_YOUR INSTRUCTIONS:_
For the listing that follows, give again exactly the lines from the one with "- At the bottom" to the one with "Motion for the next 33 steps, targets", including both.

[[ INFORMATION, beginning ]]

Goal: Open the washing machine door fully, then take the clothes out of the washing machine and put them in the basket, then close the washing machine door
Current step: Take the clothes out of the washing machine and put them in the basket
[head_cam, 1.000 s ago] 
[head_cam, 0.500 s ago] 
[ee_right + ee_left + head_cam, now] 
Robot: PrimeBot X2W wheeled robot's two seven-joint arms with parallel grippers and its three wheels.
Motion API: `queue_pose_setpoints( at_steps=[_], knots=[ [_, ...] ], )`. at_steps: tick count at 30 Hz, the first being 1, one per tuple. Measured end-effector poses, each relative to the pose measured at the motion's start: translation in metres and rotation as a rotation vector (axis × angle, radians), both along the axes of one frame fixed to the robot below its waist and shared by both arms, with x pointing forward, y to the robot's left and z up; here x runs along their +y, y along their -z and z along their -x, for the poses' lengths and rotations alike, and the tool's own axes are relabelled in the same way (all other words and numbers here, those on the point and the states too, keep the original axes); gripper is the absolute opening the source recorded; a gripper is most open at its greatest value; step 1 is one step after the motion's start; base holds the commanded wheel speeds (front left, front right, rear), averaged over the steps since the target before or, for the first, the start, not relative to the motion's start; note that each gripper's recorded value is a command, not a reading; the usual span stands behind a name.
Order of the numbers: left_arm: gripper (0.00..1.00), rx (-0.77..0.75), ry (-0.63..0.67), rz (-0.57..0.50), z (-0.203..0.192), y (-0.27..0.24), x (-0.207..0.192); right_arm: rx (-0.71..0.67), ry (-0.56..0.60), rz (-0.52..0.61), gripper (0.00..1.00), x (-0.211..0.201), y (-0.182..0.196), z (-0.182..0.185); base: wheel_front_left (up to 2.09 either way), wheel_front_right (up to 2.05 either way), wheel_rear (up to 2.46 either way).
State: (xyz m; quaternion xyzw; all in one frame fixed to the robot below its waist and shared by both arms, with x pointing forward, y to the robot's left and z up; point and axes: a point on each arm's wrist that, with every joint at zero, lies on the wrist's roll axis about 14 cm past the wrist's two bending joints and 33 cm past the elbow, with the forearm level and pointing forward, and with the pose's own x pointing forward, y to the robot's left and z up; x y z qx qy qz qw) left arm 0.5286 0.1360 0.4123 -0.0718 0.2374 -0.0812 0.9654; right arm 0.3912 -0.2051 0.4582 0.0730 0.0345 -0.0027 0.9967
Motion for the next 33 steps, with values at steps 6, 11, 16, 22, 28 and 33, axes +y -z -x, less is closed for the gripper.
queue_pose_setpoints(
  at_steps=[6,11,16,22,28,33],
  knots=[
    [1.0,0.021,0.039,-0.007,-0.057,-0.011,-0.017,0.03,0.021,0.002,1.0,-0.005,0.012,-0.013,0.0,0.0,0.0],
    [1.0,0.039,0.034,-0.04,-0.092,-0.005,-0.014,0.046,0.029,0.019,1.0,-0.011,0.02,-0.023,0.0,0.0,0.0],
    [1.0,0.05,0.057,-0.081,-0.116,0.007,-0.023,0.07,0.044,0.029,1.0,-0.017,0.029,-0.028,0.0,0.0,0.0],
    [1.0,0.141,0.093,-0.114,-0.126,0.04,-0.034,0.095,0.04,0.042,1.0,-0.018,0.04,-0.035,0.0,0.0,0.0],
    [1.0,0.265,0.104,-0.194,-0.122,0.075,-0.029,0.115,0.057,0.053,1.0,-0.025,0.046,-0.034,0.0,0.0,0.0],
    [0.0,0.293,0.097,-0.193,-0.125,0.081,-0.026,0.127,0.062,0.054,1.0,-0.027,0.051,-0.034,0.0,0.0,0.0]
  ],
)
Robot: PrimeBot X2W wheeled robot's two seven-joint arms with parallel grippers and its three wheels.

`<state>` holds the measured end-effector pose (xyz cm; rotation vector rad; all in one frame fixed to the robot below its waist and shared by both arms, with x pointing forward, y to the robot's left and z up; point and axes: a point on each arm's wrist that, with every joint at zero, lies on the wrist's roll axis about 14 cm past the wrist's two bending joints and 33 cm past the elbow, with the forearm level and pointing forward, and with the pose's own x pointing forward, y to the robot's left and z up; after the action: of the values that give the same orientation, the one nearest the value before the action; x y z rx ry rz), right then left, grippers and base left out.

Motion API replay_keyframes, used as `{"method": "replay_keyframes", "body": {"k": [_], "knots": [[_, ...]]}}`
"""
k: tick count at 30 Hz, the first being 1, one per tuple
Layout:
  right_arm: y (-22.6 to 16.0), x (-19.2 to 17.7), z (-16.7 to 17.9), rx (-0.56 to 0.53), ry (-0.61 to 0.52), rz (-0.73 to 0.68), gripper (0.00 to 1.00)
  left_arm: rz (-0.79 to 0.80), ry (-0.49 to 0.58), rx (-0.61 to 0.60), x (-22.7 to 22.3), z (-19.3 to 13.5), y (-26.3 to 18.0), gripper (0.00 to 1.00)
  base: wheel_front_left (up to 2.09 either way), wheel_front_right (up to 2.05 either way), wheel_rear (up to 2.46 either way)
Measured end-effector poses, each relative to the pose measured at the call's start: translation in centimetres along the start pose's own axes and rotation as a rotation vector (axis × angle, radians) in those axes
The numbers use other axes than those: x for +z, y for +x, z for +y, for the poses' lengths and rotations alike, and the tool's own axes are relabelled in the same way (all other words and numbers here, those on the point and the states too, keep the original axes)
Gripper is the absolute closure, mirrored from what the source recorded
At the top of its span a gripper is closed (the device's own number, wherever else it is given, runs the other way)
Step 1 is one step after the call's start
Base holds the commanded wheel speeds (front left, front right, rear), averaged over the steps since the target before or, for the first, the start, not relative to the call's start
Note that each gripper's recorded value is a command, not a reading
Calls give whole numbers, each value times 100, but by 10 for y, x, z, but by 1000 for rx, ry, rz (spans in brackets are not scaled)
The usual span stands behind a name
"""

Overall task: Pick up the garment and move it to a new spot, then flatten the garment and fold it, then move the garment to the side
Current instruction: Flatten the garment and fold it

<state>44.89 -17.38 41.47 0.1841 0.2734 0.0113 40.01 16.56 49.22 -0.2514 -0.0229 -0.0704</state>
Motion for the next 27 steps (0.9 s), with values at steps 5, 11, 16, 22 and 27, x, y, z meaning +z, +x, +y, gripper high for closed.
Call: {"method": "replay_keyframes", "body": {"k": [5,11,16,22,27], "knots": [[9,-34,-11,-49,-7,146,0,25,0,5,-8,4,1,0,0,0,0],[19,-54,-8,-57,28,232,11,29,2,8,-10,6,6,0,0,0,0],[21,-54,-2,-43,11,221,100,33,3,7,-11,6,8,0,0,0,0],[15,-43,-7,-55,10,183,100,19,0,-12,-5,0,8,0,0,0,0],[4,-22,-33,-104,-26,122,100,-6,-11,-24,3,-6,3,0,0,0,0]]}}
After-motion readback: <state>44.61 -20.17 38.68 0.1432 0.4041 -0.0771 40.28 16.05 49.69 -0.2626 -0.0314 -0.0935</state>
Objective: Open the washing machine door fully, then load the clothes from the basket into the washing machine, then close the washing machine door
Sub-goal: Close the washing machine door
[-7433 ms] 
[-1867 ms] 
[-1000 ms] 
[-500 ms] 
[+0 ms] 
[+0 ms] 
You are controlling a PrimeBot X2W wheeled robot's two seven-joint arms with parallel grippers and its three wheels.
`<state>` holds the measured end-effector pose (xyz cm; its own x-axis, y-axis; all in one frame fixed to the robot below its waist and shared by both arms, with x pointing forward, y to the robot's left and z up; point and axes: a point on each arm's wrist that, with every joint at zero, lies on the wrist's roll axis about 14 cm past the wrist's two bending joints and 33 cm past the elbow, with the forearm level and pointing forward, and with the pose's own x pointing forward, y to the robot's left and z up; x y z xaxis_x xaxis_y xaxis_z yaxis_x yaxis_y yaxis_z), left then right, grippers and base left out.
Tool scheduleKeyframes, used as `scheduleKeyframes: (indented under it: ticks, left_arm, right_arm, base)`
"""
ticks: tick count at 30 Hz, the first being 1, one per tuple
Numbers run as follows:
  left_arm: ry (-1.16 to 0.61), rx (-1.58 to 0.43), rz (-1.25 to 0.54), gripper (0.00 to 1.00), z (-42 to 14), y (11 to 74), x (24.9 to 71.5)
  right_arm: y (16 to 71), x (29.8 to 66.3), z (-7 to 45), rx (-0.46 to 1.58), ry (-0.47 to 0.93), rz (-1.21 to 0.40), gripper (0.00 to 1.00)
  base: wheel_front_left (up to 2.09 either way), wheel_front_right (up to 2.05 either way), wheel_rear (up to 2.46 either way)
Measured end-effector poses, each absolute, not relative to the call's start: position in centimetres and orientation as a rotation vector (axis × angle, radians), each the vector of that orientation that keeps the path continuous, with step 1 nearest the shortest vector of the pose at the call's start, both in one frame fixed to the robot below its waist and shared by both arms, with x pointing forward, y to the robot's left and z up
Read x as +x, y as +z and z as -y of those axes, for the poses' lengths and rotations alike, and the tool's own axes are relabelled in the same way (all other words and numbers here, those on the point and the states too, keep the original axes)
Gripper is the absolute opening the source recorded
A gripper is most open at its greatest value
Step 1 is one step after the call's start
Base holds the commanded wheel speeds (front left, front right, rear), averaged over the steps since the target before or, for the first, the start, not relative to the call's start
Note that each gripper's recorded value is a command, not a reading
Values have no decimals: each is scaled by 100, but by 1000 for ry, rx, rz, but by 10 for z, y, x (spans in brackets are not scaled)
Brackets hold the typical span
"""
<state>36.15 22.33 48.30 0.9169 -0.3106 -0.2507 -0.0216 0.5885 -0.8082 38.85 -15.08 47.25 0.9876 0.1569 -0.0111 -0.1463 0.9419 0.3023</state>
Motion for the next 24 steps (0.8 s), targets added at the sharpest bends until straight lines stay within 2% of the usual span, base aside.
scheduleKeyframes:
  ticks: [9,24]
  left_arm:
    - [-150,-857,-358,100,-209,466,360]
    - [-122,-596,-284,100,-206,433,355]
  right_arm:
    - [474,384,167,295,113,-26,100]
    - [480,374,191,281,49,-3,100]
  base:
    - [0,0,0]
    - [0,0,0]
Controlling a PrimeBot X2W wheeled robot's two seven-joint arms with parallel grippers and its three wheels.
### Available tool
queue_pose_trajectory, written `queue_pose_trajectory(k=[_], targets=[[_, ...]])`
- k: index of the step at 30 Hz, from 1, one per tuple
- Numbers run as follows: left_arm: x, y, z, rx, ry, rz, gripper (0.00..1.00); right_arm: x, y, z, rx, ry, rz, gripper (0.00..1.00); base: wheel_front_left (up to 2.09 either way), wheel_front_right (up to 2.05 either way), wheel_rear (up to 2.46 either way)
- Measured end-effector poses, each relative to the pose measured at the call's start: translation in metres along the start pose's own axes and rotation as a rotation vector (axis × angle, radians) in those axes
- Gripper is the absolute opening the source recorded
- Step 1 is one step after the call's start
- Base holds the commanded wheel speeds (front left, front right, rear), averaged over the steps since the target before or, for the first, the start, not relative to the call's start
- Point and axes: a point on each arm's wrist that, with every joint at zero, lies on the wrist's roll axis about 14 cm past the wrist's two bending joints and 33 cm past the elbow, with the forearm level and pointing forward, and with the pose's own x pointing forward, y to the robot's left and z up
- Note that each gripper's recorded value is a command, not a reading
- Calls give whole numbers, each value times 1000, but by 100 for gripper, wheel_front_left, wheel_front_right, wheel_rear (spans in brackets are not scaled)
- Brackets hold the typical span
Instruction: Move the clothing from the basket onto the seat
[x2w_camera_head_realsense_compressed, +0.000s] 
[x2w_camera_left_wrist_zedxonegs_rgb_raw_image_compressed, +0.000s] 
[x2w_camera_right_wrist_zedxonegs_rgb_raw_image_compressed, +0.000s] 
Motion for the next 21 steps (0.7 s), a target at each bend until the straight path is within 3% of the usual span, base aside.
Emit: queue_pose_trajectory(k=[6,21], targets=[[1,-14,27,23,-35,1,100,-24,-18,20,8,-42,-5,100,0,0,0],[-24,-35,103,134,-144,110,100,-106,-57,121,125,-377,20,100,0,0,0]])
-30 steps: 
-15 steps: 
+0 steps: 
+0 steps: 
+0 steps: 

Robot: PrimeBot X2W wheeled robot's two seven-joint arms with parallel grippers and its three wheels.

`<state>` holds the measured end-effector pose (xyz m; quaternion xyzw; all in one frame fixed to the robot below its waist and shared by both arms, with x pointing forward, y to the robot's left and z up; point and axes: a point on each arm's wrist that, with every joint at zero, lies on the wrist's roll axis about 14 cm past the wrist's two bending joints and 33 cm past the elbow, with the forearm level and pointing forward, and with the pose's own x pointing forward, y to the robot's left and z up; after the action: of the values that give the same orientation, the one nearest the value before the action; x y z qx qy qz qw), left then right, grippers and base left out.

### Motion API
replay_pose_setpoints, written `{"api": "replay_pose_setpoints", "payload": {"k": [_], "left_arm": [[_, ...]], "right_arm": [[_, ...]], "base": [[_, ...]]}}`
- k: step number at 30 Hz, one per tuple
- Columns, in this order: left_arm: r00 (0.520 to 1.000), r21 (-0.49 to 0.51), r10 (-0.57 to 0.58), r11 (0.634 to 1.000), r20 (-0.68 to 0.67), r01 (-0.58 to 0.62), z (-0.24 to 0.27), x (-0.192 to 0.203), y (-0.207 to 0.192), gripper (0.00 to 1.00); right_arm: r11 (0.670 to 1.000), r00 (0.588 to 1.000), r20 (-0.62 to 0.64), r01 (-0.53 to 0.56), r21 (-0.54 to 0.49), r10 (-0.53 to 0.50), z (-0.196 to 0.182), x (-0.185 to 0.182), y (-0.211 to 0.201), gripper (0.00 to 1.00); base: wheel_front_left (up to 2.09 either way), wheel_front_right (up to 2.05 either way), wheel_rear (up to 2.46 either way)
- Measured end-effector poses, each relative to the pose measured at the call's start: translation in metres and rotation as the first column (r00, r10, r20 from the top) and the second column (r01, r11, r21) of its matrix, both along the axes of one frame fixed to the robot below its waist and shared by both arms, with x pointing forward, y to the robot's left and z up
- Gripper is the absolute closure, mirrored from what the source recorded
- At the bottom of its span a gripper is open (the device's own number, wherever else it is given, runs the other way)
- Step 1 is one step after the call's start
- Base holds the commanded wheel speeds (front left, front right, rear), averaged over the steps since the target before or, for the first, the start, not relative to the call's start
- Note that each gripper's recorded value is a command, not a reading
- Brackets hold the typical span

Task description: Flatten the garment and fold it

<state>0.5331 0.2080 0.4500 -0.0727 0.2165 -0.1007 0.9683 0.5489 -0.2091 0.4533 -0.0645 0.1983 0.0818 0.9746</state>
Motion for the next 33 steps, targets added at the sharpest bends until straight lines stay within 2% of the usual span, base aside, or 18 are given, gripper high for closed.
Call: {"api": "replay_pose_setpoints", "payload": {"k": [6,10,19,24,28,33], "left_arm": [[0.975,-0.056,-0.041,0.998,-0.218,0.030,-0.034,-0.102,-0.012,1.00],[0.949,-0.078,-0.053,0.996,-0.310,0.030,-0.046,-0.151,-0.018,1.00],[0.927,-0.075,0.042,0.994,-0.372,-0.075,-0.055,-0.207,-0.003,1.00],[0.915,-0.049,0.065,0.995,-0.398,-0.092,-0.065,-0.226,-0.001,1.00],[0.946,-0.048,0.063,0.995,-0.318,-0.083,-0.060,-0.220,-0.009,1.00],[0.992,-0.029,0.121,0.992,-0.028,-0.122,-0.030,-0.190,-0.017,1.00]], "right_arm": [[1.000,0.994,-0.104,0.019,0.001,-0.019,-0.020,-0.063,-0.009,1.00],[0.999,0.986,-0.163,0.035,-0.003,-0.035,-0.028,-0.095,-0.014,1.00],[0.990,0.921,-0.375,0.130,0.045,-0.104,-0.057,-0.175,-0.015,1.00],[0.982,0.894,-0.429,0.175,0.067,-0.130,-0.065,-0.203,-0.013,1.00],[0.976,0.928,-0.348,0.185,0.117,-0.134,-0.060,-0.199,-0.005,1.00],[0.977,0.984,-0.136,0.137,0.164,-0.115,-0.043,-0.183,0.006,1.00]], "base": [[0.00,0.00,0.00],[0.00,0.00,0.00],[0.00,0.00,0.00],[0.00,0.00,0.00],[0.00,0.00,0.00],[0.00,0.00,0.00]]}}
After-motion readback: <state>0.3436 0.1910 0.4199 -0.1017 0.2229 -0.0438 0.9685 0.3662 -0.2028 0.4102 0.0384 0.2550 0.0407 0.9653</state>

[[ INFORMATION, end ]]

_EXERCISE RESPONSE:_
- At the bottom of its span a gripper is open (the device's own number, wherever else it is given, runs the other way)
- Step 1 is one step after the call's start
- Base holds the commanded wheel speeds (front left, front right, rear), averaged over the steps since the target before or, for the first, the start, not relative to the call's start
- Note that each gripper's recorded value is a command, not a reading
- Brackets hold the typical span

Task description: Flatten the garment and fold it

<state>0.5331 0.2080 0.4500 -0.0727 0.2165 -0.1007 0.9683 0.5489 -0.2091 0.4533 -0.0645 0.1983 0.0818 0.9746</state>
Motion for the next 33 steps, targets added at the sharpest bends until straight lines stay within 2% of the usual span, base aside, or 18 are given, gripper high for closed.

This exercise is now done.